As per the National Crime Records Bureau (NCRB), which is relied upon by the Court, in 2011 a total of 1,14,372 cases were registered under crimes against women in matrimonial homes. However, the estimate derived from NFHS-3 data indicates that in the same year there were at least 59 million women who experienced some form of physical or sexual violence in the preceding 12 months. As per NFHS, a mere 2% of these women may have sought police support, which translates into 2.8 million women. This number is 2.5 times more than what the NCRB reports.
This is evidence that a large number of women experiencing domestic violence are not reaching the police. Further evidence of reluctance on the part of women to register police complaints emerges from analysis of service records of a public hospital-based crisis intervention centre, Dilaasa.2 Of all the women registered at the centre between 2001 and 2010, a total of 1,675 married women were considered for the purpose of this analysis. The findings are illuminating:
• 47% of the women had sought police support against violence before coming to Dilaasa; of these, almost all had only registered a NC. Merely 2% had filed a FIR.
• 53% of the women had never gone to the police. Among women who did not seek police support, one-third had experienced violence for three to five years; 64% of them reported violence during pregnancy; 32% reported that they had attempted suicide in the past as a consequence of the ongoing abuse; 39% experienced physical violence in the form of pulling of hair and banging of head while 29% were abused by punching in the chest, face and abdomen.
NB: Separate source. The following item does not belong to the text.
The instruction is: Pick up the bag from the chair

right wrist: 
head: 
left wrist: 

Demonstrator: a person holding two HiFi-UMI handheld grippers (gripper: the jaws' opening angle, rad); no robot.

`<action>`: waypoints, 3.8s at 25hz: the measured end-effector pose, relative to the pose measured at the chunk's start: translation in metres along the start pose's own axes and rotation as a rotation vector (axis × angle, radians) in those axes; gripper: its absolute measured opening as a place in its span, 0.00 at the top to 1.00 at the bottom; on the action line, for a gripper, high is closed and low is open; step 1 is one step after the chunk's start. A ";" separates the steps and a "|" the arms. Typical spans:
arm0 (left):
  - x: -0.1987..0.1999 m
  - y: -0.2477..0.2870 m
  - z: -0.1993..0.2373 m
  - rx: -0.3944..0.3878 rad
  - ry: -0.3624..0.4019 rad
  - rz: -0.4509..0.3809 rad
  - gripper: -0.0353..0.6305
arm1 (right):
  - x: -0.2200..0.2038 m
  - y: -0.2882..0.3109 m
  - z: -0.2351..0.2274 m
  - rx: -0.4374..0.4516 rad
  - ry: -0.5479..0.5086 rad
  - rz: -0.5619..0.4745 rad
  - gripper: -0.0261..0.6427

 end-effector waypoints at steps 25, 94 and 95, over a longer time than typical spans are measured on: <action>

Sexual violence was also experienced by 27% women in the form of forced sexual intercourse. Additionally, 26% of them were abused with instruments which include hitting with blunt and sharp objects, use of belt and inserting objects into vagina.
A Curious Phenomenon
Considering the severity of abuse reported by women, it is evident that these women may have sought treatment for the injuries caused but they had not filed a police complaint. The contact of these women with the hospital helped them to access a crisis intervention department for psychosocial services, thus underscoring the need for health systems to recognise domestic violence as a public health issue and offer services to them to mitigate consequences of violence.
Even in the case of dowry deaths, there is a discrepancy. The NCRB reports a sharp rise of 6.4% in dowry deaths from 2007 to 2012, when the figure stood at 4,946 deaths. But a study reported by The Lancet estimates over 1.63 lakh annual fire deaths in India, 2% of all deaths in the country. Of these, 1.06 lakh occur among young women. The authors conclude that death due to burns is not only behind most deaths among women between 15 and 34 years of age, the number is six times higher than the official national statistics in India, compiled by the NCRB.3
Yet in our courts we see a very curious phenomenon. Courts are quick to convict for dowry death. Our law reports are replete with cases of husbands and their family members convicted for dowry death under Section 304B. No court has ever suggested that the dead woman lied, or misused the law, as indeed the dead body is proof of the cruelty she faced when alive and dead women tell no lies. Judges, when convicting under Section 304B, are quick to condemn the institution of dowry and bemoan the fact that it exists till today. Yet when it comes to the invocation of Section 498A, the first suggestion is that “disgruntled wives” are misusing the law to put “bed-ridden grandfathers and grandmothers” behind bars. Hence the misuse of Section 498A consists of putting people behind bars. But is that not the essence of all crime? Are all cognisable offences not such that arrests are made for custodial interrogation?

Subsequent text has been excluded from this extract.